**REQUIRED WORK**
You are asked to filter the data below and copy every line holding "element".

╭──

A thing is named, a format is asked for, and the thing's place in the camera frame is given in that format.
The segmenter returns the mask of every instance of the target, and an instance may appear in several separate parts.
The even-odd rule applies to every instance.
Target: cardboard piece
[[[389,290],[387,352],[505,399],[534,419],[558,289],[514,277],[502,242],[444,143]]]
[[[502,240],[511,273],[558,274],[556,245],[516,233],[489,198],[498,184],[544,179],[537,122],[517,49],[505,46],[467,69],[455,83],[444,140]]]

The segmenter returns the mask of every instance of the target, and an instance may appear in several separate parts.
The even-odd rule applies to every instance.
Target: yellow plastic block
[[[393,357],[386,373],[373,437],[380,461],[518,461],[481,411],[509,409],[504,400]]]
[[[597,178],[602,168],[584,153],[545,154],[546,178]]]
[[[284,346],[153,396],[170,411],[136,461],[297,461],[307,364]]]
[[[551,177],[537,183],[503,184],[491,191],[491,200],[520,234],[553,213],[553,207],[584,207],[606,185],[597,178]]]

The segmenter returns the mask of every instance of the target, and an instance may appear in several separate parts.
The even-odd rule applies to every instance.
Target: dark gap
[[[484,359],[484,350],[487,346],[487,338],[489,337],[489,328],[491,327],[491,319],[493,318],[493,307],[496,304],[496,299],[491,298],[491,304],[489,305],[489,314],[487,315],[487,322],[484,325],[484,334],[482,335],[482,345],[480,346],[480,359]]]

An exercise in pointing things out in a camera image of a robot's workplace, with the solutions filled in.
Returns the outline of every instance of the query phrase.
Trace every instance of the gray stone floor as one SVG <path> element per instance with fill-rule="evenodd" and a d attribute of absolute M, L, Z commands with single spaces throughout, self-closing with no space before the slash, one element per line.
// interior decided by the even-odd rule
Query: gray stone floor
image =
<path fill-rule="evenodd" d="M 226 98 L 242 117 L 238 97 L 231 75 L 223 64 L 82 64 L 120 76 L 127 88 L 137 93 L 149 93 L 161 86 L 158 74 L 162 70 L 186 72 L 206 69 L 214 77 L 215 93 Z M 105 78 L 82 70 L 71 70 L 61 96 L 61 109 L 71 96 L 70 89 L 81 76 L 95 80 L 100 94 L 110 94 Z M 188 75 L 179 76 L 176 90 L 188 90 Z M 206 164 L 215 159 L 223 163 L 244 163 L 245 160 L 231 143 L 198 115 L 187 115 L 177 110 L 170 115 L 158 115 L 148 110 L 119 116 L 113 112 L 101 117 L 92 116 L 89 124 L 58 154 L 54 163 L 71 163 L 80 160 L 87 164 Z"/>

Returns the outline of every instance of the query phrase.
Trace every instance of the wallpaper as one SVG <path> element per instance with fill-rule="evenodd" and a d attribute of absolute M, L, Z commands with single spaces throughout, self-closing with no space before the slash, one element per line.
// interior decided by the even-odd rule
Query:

╰──

**FINISHED EXERCISE**
Trace every instance of the gray stone floor as one SVG <path> element per instance with fill-rule="evenodd" and a d attribute of absolute M, L, Z commands with single spaces throughout, self-closing with no space before the slash, one element per line.
Trace every instance of the wallpaper as one SVG <path> element per instance with fill-rule="evenodd" and a d attribute of absolute M, L, Z commands with single spaces throughout, self-closing with no space before the slash, one element per line.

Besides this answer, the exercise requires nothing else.